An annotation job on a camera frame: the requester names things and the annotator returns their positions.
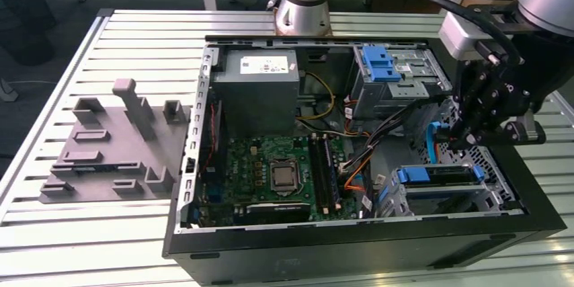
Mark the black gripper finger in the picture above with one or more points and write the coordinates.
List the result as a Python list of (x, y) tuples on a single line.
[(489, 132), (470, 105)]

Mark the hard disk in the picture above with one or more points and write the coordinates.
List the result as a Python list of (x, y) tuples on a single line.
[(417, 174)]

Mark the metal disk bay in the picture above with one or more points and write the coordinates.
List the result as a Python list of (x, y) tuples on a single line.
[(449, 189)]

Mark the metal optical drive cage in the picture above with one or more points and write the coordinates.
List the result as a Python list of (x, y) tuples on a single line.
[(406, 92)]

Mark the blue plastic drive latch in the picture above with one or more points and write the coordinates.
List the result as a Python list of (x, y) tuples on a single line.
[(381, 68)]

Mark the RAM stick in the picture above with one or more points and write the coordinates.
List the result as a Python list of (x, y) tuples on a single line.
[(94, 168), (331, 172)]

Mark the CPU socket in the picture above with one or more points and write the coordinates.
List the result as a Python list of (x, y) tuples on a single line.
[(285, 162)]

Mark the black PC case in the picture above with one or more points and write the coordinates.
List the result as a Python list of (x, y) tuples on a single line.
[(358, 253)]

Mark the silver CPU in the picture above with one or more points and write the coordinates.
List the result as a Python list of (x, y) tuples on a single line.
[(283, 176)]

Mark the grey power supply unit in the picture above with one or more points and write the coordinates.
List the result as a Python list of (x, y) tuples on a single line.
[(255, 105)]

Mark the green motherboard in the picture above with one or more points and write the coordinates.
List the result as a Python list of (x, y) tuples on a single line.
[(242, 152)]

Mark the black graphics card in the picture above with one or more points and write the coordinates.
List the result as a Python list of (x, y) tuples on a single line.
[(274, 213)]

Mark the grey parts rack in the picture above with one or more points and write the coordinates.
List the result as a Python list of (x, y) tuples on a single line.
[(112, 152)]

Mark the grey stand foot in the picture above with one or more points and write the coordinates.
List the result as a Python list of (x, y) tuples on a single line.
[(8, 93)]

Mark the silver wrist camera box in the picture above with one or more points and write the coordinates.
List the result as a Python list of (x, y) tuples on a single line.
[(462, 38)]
---
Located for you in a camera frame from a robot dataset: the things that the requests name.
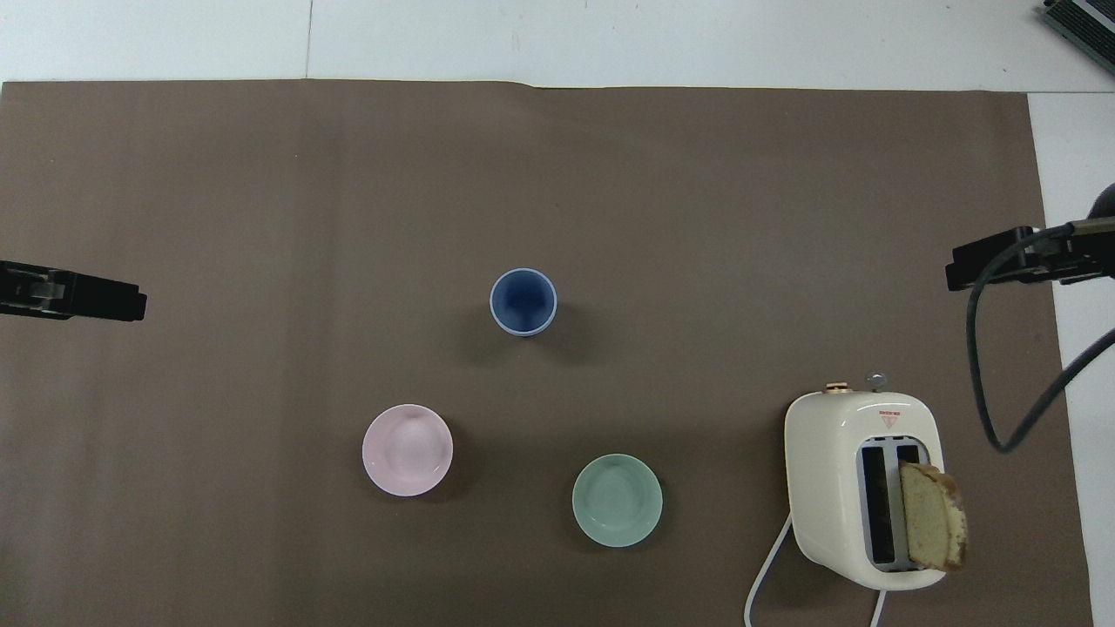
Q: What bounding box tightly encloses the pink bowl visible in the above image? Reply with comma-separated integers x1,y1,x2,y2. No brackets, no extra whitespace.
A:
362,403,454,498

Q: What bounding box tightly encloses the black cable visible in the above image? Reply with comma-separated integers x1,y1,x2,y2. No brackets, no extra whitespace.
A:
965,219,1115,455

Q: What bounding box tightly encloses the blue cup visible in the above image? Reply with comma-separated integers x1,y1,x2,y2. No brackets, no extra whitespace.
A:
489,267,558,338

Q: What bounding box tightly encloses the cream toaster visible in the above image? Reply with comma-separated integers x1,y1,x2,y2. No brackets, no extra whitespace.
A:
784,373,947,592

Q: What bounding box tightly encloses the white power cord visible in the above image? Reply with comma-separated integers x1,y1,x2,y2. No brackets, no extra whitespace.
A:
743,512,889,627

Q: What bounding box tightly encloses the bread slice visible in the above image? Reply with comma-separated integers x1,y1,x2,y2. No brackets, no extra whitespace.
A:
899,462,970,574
* * *
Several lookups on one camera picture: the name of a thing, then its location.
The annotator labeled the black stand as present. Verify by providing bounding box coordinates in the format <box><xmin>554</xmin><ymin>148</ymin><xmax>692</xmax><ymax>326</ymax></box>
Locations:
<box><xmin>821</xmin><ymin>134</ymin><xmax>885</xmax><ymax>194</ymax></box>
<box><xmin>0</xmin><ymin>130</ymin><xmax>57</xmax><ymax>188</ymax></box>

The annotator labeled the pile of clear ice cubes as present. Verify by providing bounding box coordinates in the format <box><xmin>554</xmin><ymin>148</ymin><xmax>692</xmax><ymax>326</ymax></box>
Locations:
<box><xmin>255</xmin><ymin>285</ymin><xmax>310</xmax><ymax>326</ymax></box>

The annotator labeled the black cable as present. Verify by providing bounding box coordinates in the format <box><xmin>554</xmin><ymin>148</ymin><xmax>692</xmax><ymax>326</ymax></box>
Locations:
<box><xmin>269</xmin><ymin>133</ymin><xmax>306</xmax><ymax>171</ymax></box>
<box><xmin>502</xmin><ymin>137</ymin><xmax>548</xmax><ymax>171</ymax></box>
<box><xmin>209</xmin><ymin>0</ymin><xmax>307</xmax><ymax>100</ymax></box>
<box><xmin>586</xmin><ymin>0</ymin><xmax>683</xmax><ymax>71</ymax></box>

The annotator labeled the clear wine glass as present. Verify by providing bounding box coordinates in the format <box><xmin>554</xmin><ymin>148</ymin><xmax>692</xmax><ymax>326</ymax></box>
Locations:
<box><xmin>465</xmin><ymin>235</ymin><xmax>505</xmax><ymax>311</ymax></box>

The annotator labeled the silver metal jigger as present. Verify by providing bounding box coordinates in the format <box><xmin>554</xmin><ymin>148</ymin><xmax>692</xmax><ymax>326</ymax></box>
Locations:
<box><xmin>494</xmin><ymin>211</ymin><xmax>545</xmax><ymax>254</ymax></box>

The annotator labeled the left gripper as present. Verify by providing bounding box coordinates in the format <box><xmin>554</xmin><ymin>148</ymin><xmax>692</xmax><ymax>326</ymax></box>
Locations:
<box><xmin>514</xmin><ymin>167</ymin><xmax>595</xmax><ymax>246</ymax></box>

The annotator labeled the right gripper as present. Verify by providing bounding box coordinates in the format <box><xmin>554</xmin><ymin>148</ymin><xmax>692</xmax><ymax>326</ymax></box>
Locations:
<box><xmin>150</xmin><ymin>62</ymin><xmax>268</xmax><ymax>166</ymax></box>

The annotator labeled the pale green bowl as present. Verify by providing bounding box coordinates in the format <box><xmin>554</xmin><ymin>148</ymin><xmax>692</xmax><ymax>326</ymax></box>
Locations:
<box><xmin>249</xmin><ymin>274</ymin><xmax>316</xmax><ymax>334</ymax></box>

▶ **PROBLEM DETAILS**: Pull every line holding "cable" out of the records.

▶ **REPLY TO THE TASK**:
Q: What bounding box tightly encloses the black cable visible in the above image? Reply with comma-separated integers x1,y1,x2,y2. No brackets, no extra whitespace.
The annotator labeled the black cable as present. Verify by providing bounding box coordinates in the format <box><xmin>554</xmin><ymin>148</ymin><xmax>692</xmax><ymax>326</ymax></box>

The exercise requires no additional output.